State of Implementation: Prototype exists. Source availability unknown. Mention of subsequent use of the prototype in the Tsimmis project.

Available Platforms: UNIX

Languages: C

References: Rufus Show and Tell Page 


SFS/Discover (MIT)

SFS implements a file system layer on top of NFS, and supports virtual directories and file content extraction. To maintain meta-data - file content synchronization, all access to files should be through the SFS file system commands (which are NFS compatible). For example, directory navigation commands cause dynamically generated directories to be displayed based upon attributes associated with, or extracted from, the files (file command syntax has been extended to support this). Directory navigation is equivalent to a query on specific file attributes, which in turn, generates an appropriate directory view of the information. In addition, SFS supports transducers, which are file-specific content extractors. The transducers extract file content and associate it with pre-defined keywords. It is these keywords that are used during directory navigation, optionally with supplied values to define a more limited query scope. Transducers support complex files, such as email files, which contain multiple elements. This enables directories to present these elements (sub-file units) as separate files. 
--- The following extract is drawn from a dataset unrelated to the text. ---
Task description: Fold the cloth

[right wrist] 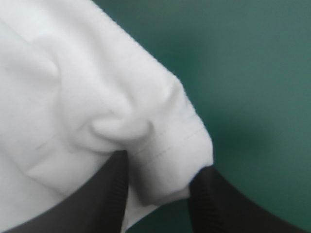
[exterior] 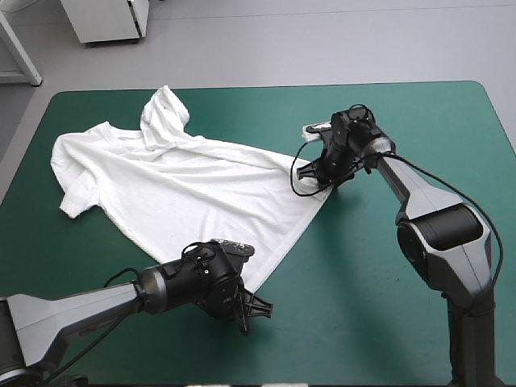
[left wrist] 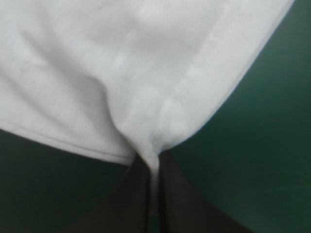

State of Implementation: Unknown 

Available Platforms: Unknown 

References: 


Tsimmis:

Tsimmis is a joint project between Stanford and IBM-Almaden Research Center. It aims to provide integrated access to heterogeneous information source (RDBs, Files, OODBs, digital libraries). This review largely focuses on the files aspect of Tsimmis. The primary focus of Tsimmis is a query-shipping ASFS architecture.

Tsimmis does not directly provide any mechanism to specify domains. Some illustrations imply that a Tsimmis repository is a physical rather than a logical repository (e.g. local file system, Sybase, Folio digital library tool). However, there seems to be no such architectural limitation in Tsimmis. Tsimmis uses the Rufus classifier/extractor to abstract file content. The classifier/extractor is further described in a separate review. Translators in Tsimmis map to domain managers, and mediators map to knowledge brokers. Translators are forwarded queries by mediators, and are responsible for optimally executing them. The combination of translators and classifier/extractor maps to the domain manager concept in the canonical ASFSarchitecture.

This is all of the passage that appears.